[Brief]
Without the images, output every record exactly as it appears.

[Collection entries]
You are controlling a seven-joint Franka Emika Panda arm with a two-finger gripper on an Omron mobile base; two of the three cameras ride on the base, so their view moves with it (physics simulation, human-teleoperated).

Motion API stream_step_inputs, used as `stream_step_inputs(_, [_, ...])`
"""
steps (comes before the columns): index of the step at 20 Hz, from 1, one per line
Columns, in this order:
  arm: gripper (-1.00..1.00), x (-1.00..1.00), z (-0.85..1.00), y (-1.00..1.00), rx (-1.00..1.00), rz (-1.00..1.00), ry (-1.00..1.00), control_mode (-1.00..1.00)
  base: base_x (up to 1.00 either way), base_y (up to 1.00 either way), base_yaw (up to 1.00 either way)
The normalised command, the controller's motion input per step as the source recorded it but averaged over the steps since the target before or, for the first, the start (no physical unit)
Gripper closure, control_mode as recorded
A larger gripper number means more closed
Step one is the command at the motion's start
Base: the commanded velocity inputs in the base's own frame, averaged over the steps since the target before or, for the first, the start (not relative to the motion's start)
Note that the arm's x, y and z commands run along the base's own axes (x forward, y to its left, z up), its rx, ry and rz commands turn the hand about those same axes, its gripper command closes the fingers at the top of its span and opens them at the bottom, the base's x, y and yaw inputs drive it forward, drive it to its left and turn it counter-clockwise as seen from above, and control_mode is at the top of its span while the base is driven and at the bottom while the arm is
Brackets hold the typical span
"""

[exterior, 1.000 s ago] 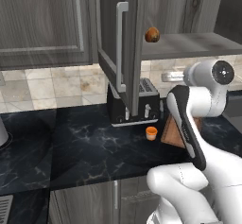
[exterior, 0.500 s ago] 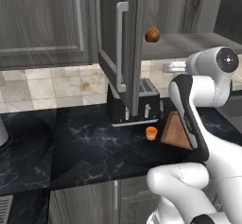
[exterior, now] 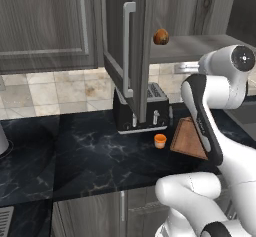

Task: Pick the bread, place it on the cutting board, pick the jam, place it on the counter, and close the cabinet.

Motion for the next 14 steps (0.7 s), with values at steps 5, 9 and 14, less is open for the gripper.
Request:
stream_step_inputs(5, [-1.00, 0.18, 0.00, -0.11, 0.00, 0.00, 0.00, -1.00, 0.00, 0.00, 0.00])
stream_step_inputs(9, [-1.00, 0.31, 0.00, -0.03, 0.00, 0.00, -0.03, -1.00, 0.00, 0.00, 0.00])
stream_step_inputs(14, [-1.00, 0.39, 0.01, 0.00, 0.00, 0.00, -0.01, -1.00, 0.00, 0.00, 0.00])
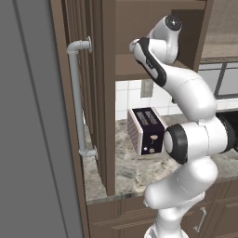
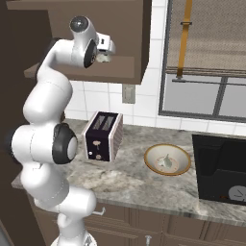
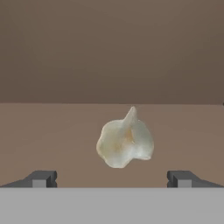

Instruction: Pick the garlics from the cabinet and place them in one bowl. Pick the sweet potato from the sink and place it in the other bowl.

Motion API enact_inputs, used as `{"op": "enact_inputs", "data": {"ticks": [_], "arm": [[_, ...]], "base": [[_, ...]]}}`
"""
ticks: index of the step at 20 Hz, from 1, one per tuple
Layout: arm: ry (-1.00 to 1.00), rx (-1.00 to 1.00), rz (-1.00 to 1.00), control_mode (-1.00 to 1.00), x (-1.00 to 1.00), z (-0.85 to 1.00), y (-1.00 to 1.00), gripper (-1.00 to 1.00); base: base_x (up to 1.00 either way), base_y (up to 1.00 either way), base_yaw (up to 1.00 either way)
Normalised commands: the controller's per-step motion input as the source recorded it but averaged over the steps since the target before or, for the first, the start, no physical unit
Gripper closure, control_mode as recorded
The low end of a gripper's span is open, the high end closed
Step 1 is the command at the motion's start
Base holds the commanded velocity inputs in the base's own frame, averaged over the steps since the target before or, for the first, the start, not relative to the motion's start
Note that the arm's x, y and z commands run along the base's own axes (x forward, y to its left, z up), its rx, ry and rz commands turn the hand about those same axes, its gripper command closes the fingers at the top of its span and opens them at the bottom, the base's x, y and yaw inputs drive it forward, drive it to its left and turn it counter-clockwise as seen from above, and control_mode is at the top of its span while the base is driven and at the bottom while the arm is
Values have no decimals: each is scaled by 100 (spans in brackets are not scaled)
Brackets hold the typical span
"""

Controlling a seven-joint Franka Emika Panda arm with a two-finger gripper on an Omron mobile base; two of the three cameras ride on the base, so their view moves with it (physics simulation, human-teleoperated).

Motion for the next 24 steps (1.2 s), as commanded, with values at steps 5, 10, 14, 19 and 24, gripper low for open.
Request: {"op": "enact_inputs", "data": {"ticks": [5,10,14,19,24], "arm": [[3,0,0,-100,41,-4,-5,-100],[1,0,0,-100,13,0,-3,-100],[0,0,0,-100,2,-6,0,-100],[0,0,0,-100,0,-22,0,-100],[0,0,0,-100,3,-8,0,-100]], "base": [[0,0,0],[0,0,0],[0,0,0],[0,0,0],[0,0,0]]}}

[Answer for the task]
You are controlling a seven-joint Franka Emika Panda arm with a two-finger gripper on an Omron mobile base; two of the three cameras ride on the base, so their view moves with it (physics simulation, human-teleoperated).

Motion API stream_step_inputs, used as `stream_step_inputs(_, [_, ...])`
"""
steps (comes before the columns): index of the step at 20 Hz, from 1, one per line
Columns, in this order:
  arm: gripper (-1.00..1.00), x (-1.00..1.00), z (-0.85..1.00), y (-1.00..1.00), rx (-1.00..1.00), rz (-1.00..1.00), ry (-1.00..1.00), control_mode (-1.00..1.00)
  base: base_x (up to 1.00 either way), base_y (up to 1.00 either way), base_yaw (up to 1.00 either way)
The normalised command, the controller's motion input per step as the source recorded it but averaged over the steps since the target before or, for the first, the start (no physical unit)
Gripper closure, control_mode as recorded
A larger gripper number means more closed
Step one is the command at the motion's start
Base: the commanded velocity inputs in the base's own frame, averaged over the steps since the target before or, for the first, the start (not relative to the motion's start)
Note that the arm's x, y and z commands run along the base's own axes (x forward, y to its left, z up), its rx, ry and rz commands turn the hand about those same axes, its gripper command closes the fingers at the top of its span and opens them at the bottom, the base's x, y and yaw inputs drive it forward, drive it to its left and turn it counter-clockwise as seen from above, and control_mode is at the top of its span while the base is driven and at the bottom while the arm is
Brackets hold the typical span
"""

[exterior, 1.000 s ago] 
[exterior, 0.500 s ago] 
[exterior, now] 

Task: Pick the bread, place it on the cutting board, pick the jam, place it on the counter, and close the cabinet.

Motion for the next 14 steps (0.7 s), with values at steps 5, 9 and 14, less is open for the gripper.
Request:
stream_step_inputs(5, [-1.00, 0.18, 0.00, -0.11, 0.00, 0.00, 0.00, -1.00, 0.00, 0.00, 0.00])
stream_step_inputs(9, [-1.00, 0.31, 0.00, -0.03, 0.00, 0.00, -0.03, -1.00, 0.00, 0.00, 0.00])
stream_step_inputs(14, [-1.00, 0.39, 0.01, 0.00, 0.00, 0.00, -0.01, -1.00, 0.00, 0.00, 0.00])

Instruction: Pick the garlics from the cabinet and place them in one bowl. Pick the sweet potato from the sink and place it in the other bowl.

Motion API enact_inputs, used as `{"op": "enact_inputs", "data": {"ticks": [_], "arm": [[_, ...]], "base": [[_, ...]]}}`
"""
ticks: index of the step at 20 Hz, from 1, one per tuple
Layout: arm: ry (-1.00 to 1.00), rx (-1.00 to 1.00), rz (-1.00 to 1.00), control_mode (-1.00 to 1.00), x (-1.00 to 1.00), z (-0.85 to 1.00), y (-1.00 to 1.00), gripper (-1.00 to 1.00); base: base_x (up to 1.00 either way), base_y (up to 1.00 either way), base_yaw (up to 1.00 either way)
Normalised commands: the controller's per-step motion input as the source recorded it but averaged over the steps since the target before or, for the first, the start, no physical unit
Gripper closure, control_mode as recorded
The low end of a gripper's span is open, the high end closed
Step 1 is the command at the motion's start
Base holds the commanded velocity inputs in the base's own frame, averaged over the steps since the target before or, for the first, the start, not relative to the motion's start
Note that the arm's x, y and z commands run along the base's own axes (x forward, y to its left, z up), its rx, ry and rz commands turn the hand about those same axes, its gripper command closes the fingers at the top of its span and opens them at the bottom, the base's x, y and yaw inputs drive it forward, drive it to its left and turn it counter-clockwise as seen from above, and control_mode is at the top of its span while the base is driven and at the bottom while the arm is
Values have no decimals: each is scaled by 100 (spans in brackets are not scaled)
Brackets hold the typical span
"""

Controlling a seven-joint Franka Emika Panda arm with a two-finger gripper on an Omron mobile base; two of the three cameras ride on the base, so their view moves with it (physics simulation, human-teleoperated).

Motion for the next 24 steps (1.2 s), as commanded, with values at steps 5, 10, 14, 19 and 24, gripper low for open.
Request: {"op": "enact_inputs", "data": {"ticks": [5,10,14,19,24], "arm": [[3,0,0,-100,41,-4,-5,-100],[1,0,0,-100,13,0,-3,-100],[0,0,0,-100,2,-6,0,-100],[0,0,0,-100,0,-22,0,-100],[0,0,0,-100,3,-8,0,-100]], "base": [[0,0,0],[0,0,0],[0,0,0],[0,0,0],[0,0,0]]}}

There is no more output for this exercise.